I also got to meet Watson’s grandson—sort of. He’s the size of a big suitcase. He’s actually a mock-up, though—what today’s version of Watson would look like after two generations more of Moore’s law. Technically speaking, though, today’s version of Watson is not even that big suitcase,
because Watson now resides in the supernova.
“Watson is no longer contained in a box that is unconnected to the Internet, but rather is now of the Internet,” explained David Yaun, an IBM communications vice president. IBM put together the mini-Watson mockup “to illustrate that we could cram all the computing power of the Jeopardy! Watson into a suitcase today. But Watson itself now is literally part of your supernova—unleashed from a twentieth-century paradigm of a box or a standalone server.”
And anyway—Watson’s grandson would never waste his time trying to beat humans on Jeopardy! That is so 2011! Today’s Watson is now busy ingesting all known medical research on subjects such as cancer diagnostics and treatments. Indeed, Yaun confided to me when we sat down for lunch at Watson’s home base that “we’re thinking of having Watson take the radiology boards”—to get certified to read and interpret X-rays. Ho-hum, I was thinking of doing the same thing myself. Right! Watson could practically do that in his spare time, while taking every bar exam in America, the dental boards, the pathology boards, the urology boards—and beating the pants off you on Jeopardy!

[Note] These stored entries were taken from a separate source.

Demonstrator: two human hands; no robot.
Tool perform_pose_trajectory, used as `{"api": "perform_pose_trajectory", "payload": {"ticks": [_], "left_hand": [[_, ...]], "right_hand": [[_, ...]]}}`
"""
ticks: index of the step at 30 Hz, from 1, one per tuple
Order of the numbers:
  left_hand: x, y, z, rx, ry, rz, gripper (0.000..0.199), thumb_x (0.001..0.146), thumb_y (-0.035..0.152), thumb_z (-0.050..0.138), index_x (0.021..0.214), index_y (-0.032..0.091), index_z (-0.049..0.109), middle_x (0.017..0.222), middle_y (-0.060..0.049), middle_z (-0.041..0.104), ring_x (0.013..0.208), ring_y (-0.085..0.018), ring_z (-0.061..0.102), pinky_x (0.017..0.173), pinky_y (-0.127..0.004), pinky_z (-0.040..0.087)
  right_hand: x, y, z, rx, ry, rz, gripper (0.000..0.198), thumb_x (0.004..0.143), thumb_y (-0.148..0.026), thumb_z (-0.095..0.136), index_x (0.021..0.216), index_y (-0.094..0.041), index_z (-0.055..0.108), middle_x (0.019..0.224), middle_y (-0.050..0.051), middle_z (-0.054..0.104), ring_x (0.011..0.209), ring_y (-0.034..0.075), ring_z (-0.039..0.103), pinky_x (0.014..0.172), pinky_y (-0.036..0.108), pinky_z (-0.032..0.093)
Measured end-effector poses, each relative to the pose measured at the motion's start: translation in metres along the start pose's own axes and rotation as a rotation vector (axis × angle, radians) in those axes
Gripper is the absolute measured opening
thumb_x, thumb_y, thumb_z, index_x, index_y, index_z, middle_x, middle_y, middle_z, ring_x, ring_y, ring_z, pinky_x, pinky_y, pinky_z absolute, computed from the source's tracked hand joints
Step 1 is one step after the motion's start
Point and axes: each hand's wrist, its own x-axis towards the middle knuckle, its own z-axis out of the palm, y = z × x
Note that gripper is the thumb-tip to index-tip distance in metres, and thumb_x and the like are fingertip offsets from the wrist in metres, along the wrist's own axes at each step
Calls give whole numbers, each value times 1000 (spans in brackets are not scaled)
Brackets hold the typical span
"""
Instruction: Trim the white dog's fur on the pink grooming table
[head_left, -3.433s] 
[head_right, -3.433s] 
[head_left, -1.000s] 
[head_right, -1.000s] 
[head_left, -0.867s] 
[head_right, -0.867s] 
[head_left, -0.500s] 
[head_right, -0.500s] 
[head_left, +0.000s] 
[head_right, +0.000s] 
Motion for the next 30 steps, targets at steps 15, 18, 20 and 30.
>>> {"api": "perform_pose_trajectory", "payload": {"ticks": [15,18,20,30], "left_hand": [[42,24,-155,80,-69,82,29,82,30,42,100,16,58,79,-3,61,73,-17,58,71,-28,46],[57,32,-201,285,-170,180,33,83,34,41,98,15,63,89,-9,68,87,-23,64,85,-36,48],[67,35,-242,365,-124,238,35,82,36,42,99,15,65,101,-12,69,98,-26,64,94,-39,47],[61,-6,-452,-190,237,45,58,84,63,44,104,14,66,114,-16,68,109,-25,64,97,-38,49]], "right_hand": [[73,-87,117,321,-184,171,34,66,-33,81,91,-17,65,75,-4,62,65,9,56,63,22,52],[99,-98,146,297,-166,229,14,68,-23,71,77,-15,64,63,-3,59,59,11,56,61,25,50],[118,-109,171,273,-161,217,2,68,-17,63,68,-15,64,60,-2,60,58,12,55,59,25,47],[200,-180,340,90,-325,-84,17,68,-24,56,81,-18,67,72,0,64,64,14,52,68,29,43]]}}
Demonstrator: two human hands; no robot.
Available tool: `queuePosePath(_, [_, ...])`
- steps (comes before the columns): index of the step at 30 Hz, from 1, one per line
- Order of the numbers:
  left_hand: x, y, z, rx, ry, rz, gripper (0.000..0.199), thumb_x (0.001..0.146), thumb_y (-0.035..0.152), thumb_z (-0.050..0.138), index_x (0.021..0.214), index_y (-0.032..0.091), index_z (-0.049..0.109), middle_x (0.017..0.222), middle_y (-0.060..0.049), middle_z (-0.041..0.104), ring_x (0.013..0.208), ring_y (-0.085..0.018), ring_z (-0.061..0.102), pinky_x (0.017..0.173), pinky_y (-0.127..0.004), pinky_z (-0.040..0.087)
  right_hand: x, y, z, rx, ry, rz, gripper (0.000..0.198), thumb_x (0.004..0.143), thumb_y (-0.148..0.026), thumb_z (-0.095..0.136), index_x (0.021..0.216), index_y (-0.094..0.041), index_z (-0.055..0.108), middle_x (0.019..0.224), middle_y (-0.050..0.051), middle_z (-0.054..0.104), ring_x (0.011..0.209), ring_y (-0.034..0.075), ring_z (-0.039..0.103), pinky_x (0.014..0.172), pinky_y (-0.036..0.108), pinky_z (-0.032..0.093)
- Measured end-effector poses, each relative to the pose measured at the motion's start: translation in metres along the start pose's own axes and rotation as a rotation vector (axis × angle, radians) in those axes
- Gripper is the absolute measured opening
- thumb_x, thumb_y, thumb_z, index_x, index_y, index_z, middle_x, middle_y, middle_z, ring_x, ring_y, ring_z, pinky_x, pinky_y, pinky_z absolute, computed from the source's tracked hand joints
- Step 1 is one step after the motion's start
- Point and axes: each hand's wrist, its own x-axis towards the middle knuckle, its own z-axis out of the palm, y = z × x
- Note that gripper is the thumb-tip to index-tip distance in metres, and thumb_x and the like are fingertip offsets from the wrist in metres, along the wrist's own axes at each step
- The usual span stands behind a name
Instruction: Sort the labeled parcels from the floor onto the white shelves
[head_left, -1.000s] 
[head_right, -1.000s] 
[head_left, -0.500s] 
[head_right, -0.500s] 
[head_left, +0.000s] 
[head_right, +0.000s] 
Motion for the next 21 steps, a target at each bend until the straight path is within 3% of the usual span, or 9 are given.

The supernova offers computing power for everyone everywhere. Watson offers deep knowledge everywhere for everyone. Watson is not just a big search engine or digital assistant. He does not operate looking for keywords, per se. And he is not just a big computer that is programmed by software engineers to perform certain tasks that they design. Watson is different. You have not seen the likes of him before, except on Star Trek. Watson represents nothing less than the dawn of “the Cognitive Era of computing,” said John E. Kelly III, who divides the history of computing into three distinct eras.